When shopping for engagement rings or jewelry, shoppers often say they want a “vintage” or “antique” style, but what does that broad term mean? If you truly want a vintage ring, you will need to know what characteristics to look for to narrow your focus. Whether it’s estate, pre-owned, or even current designers, you will want to know what time period your jewelry embodies. Below you will find our guide to four popular eras and their distinctive jewelry styles.
Victorian Era (c. 1837-1901)
The Victorian Era, named for Queen Victoria of England, roughly covers more than six decades. During this period, jewelry became more broadly accessible as the rise of the middle class began in Europe and the United States. Victorian Era jewelry style mirrors the phases of Queen Victoria’s life. The era starts with her deep love for Prince Albert, as reflected in the jewelry that often displayed hearts, bows, flowers, and birds as common motifs. Upon Albert’s death in 1861, Victoria entered a long period of mourning, where the jewelry style became darker and melancholy. Jewelry with black onyx and enamel became popular. As Victoria came out of mourning, the jewelry styles became characterized by whimsical designs, such as stars, crescent moons, and griffins. Gold became the pre-eminent metal during the era. Diamonds became more abundant due to their discovery in South Africa in 1867.
Art Nouveau (c.1890-1910)
Overlapping both the Victorian and Edwardian periods, the Art Nouveau period is relatively brief even though it made a lasting impression in the jewelry world. Art Nouveau was actually an artistic movement with one of its key points being that art should be a part of daily life, thus jewelers of the era were remarkable craftsman. The style of the period is romantic, soft, and mystical. Victorian and Edwardian jewelers often borrowed ideas from ancient and classical art and architecture where as Art Nouveau jewelers looked to the natural world for inspiration. Orchids, irises, lilies, ferns, snakes, dragonflies, and butterflies were all prevalent features in jewelry of the era. Breaking from tradition, Art Nouveau jewelers placed more emphasis on settings. This allowed jewelers to experiment with enameling techniques, as well as different gemstones and materials.

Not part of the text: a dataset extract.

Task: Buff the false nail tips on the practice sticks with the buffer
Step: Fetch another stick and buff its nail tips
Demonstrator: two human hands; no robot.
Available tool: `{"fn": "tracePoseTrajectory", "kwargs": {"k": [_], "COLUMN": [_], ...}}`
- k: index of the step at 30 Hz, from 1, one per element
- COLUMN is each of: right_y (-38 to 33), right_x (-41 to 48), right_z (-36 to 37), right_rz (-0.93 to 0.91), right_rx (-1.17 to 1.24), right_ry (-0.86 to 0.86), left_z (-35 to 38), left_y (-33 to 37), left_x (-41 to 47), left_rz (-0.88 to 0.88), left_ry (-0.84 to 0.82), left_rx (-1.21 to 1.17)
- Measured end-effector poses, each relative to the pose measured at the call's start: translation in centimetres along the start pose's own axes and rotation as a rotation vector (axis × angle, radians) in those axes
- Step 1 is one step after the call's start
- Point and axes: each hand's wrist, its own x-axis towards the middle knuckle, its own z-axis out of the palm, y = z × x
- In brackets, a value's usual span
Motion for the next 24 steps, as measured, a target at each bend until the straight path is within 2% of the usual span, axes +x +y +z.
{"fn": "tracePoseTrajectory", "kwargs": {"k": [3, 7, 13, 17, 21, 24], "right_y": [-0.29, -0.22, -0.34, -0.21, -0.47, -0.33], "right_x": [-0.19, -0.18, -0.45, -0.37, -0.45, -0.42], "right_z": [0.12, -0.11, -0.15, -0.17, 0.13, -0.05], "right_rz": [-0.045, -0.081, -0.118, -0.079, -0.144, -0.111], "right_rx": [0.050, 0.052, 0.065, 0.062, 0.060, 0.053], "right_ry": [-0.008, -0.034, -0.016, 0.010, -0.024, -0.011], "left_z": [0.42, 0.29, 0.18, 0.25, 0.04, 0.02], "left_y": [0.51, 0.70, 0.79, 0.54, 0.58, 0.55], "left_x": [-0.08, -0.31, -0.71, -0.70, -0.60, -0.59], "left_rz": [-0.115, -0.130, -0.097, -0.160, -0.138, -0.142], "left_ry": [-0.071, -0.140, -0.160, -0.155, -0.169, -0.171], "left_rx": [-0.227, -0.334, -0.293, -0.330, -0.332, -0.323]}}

Named for King Edward, the designs of jewelry during this era were elegant, graceful, and light. Arguably the most well-known feature is the filigree, which was used extensively during the period. Jewelers of the era gave their pieces a lacy look by applying threads of gold, platinum, and other precious metals to surface their settings. Jewelry was designed to convey femininity and decoration. Scrolls, tassels, bows, garlands of flowers, and laurel wreaths were all prevalent features that illustrated the refined elegance of the era. Diamonds, pearls, and platinum were key components in Edwardian jewelry.
Art Deco (c. 1920-1935)
Think flappers, speakeasies, and the Roaring ‘20s. During this time of Prohibition, jazz blossomed and spirits ran high. This heightened the urge to cast aside the restraints of the Victorian Era. Art Deco design is stylish and fun. Jewelry became a way for women to express their individuality. Styles became bolder, sharper, and more masculine. Brighter colors and straighter lines prevailed over the filigree patterns of Edwardian jewelry or the soft pastels of the Art Nouveau era. Signature characteristics of Art Deco jewelry include the use of bold designs and geometric forms — think of the Empire State Building and Cubist paintings of Picasso that came about during this time. Jewelers began to use white gold, which was more affordable than either platinum or yellow gold.